Não existe resposta certa, até porque começa por uma pergunta errada. Não há como escolher em ser uma ou outra pessoa, você é você. A provocação é em cima da imagem que criamos em cada um desses atores políticos.

Uma rápida pesquisa em um site de qualquer livraria sobre as duas figuras políticas mais comentadas das últimas décadas, nos dá uma boa base sobre a imagem construída desses dois ex-presidentes americanos, que podem ser resumidas pelas palavras:

Bush: guerra, mentiras e deboche.
Obama: esperança, sonhos e audácia.

Não há como afirmar se um foi melhor que outro, primeiro que não sou americano, segundo que não vivi um 11/9 dentro do meu país. Igualmente não vivenciei a experiência de uma quebra de paradigmas tão grande como a que viveu os EUA na era Obama. O fato aqui está não no que essas duas figuras fizeram ou deixaram de fazer, mas na imagem que o coletivo fixou deles. E a imagem de Bush, comparada a de Obama é péssima.

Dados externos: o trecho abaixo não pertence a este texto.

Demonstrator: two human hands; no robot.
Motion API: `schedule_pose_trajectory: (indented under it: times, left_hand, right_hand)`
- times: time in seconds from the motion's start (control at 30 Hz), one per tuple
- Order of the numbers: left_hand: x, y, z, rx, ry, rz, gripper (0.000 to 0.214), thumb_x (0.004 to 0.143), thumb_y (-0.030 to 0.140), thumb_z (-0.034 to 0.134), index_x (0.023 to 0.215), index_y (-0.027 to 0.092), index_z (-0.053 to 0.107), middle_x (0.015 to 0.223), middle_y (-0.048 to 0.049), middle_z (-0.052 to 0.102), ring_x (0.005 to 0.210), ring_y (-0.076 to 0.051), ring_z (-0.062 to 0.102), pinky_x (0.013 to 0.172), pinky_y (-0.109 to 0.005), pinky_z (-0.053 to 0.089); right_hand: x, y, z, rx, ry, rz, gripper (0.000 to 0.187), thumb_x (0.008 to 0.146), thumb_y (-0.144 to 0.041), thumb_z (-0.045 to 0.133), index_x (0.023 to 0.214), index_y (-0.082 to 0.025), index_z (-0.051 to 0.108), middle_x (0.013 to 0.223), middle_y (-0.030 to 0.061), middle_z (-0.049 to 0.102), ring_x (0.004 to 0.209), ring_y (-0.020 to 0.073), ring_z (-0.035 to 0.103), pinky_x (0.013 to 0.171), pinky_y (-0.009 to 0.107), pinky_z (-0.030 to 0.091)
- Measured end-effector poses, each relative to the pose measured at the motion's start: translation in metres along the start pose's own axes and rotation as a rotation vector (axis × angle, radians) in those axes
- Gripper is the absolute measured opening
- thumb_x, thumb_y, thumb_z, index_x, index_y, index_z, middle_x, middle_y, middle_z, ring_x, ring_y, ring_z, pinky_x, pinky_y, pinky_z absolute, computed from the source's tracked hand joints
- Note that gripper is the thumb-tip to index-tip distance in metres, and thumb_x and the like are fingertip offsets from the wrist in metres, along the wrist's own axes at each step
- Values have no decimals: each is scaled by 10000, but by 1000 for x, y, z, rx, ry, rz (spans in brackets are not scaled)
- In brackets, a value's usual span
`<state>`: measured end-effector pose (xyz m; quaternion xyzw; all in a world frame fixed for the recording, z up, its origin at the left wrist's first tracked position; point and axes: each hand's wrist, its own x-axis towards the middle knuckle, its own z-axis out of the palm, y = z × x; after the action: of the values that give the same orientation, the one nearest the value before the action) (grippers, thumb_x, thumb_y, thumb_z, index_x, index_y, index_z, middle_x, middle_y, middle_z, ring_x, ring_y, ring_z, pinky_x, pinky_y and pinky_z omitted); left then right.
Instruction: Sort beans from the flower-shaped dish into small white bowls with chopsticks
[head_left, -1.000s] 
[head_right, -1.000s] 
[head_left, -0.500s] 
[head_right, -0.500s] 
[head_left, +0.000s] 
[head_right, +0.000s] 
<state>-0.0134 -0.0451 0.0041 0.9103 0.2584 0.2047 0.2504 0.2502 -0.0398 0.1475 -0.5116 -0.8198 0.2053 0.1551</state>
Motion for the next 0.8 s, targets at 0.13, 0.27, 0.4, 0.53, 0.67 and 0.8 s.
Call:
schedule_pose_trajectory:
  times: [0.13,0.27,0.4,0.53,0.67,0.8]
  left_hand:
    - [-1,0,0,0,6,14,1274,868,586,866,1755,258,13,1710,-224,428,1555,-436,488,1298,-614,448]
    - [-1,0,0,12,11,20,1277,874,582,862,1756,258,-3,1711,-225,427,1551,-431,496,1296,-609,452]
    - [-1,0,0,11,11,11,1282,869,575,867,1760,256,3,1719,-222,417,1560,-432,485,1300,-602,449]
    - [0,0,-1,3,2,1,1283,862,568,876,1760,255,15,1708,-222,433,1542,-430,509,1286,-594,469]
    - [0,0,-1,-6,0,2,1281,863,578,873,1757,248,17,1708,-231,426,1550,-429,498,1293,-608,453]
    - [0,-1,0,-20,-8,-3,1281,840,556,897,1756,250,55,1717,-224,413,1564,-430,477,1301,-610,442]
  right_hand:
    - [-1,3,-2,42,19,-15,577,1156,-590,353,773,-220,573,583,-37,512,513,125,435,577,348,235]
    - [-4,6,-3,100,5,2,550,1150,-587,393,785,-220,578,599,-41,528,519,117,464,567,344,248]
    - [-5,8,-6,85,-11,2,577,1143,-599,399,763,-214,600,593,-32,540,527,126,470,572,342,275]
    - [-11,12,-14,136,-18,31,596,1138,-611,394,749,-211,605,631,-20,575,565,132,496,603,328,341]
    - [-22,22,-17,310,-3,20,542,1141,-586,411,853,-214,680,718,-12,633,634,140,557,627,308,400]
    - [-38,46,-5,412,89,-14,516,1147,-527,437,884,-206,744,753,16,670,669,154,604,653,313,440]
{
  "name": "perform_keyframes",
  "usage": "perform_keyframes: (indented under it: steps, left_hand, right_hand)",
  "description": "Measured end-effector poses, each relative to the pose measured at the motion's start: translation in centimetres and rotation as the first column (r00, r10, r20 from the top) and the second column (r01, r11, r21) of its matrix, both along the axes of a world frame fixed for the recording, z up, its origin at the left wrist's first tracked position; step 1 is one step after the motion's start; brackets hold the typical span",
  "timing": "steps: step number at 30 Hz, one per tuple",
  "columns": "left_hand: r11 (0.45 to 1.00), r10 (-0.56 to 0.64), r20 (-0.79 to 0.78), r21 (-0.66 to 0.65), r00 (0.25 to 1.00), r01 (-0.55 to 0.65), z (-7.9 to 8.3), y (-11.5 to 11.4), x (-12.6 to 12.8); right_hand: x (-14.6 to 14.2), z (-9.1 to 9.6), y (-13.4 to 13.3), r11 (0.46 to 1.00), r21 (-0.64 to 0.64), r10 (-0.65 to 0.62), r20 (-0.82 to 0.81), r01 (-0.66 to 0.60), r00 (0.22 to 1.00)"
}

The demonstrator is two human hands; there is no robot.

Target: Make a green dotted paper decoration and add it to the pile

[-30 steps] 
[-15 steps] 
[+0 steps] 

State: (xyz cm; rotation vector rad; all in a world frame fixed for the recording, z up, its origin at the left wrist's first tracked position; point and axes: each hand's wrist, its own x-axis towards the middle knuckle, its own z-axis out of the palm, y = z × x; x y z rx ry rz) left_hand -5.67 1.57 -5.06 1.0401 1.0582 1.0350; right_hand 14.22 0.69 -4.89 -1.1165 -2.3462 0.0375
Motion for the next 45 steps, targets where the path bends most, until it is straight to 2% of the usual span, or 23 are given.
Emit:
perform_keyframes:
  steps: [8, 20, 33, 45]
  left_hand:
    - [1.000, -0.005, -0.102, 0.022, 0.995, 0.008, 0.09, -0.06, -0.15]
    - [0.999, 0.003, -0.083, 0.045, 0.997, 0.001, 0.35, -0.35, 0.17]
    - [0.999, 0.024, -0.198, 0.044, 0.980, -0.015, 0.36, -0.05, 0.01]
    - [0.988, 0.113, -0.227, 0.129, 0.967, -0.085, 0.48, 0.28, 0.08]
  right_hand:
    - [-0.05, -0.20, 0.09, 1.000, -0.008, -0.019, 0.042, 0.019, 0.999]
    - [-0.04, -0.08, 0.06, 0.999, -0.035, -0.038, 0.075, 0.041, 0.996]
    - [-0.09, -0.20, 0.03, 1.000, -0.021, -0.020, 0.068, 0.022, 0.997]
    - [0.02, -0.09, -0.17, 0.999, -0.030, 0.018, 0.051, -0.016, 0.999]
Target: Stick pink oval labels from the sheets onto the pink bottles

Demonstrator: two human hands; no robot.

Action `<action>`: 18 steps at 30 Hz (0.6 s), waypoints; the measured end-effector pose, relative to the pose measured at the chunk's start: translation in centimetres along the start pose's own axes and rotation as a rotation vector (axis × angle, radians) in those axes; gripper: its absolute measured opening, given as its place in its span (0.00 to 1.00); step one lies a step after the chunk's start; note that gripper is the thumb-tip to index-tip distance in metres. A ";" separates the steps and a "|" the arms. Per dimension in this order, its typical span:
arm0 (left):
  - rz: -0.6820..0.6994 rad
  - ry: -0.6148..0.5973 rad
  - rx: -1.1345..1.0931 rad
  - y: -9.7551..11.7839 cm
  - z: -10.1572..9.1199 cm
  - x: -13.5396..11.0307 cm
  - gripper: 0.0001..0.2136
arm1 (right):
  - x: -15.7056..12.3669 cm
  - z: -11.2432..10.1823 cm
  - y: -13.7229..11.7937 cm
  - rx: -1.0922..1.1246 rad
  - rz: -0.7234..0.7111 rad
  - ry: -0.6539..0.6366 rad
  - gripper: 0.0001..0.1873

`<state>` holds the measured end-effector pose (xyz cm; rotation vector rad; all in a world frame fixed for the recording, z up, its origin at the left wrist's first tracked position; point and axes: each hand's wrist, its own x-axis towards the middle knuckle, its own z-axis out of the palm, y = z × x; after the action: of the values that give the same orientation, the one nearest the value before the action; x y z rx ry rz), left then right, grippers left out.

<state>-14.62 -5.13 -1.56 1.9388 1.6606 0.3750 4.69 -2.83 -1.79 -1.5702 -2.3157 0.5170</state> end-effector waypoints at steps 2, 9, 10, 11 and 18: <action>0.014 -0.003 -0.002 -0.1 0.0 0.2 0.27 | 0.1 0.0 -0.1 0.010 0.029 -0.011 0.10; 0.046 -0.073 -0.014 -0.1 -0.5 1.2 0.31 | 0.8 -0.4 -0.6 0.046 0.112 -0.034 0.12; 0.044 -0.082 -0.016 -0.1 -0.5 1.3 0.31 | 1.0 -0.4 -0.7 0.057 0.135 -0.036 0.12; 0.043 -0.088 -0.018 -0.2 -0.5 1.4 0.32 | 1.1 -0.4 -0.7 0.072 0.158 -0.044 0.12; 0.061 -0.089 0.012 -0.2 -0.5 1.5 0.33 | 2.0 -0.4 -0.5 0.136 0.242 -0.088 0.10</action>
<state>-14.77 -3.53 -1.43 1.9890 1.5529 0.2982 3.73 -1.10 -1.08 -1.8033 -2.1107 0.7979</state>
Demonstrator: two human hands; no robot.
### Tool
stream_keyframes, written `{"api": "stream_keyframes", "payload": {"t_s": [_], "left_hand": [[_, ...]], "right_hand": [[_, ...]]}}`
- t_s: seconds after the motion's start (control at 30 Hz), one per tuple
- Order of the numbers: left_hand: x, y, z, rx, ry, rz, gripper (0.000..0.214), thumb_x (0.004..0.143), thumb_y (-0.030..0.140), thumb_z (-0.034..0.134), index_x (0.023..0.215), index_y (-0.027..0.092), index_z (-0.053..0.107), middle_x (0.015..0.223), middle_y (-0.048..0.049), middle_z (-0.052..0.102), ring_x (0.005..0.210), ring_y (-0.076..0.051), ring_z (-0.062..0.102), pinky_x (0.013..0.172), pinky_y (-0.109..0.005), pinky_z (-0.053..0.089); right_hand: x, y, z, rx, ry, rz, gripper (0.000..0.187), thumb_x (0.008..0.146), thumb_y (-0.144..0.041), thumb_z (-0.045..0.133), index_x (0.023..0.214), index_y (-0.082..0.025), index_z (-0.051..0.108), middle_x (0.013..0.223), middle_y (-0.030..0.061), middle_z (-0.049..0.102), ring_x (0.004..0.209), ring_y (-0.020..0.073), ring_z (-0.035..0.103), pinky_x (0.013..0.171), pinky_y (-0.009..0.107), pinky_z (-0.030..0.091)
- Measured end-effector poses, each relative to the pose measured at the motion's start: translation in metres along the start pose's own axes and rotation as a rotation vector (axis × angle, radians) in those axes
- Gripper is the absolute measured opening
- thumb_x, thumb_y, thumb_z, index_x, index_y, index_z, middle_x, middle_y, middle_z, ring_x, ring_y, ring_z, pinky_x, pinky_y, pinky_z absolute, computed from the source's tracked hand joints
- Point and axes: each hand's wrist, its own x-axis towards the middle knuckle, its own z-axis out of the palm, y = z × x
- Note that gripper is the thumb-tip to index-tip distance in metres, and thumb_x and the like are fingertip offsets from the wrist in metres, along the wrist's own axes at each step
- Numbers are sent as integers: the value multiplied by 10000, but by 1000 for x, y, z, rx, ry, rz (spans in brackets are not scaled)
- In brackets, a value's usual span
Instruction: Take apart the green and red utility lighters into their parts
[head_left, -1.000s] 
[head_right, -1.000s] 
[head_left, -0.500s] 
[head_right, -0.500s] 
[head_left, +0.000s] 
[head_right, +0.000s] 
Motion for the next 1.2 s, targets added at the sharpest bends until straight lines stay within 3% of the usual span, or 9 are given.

Quando falamos de imagem, falamos de conceitos extremamente antigos, desde Ataualpa, Júlio César, Thomas Jefferson até os nossos dois personagens, a preocupação com o nome e a imagem sempre foram preocupações das figuras públicas.

Os meios de comunicação sempre foram veículos poderosos no auxilio à formação de imagens. O Brasil está recheado de exemplos de imagens políticas construídas: o presidente herói, das corridas matinais, o intelectual, o metalúrgico “pobre” e a “super gestora”. Imagens que nos foram vendidas e enlatadas com um rótulo, um carimbo.

O conceito de imagem é um dos mais ricos e complexos da linguagem política. Ela pertence também aos campos da publicidade e da psicologia. Sua origem vem do latim, de imagine, que é a representação gráfica, plástica ou fotográfica de algo ou alguém.
 
A referência da imagem é sempre o que existe realmente, ainda que por vezes se destaque apenas o que há de melhor, de forma a corresponder às expectativas do eleitorado.

Com o advento da internet e das redes sociais, é quase impossível para um político esconder a sua essência. Não há como enganar nem maquiar quem você é verdadeiramente. A velocidade, a penetração e a aderência do digital subvertem mentiras com um clique.

Mas afinal. O que tem haver Obama, Bush e todo esse papo? Obama soube construir a sua imagem e a sua reputação, ele trabalhou a essência, que é a sua identidade.

A identidade é a soma das características físicas fundamentais que formam a personalidade. É o que o candidato é realmente, o conjunto de características próprias como origens, valores, crenças, carisma, personalidade, temperamento, etc. A imagem, então, é a projeção pública da identidade que imanta o conceito, as manifestações e as apreciações sobre as suas qualidades.


Pare para pensar! Como está a sua imagem nas redes sociais? O que você irá apresentar como candidato tem congruência com o que você posta nas suas redes sociais?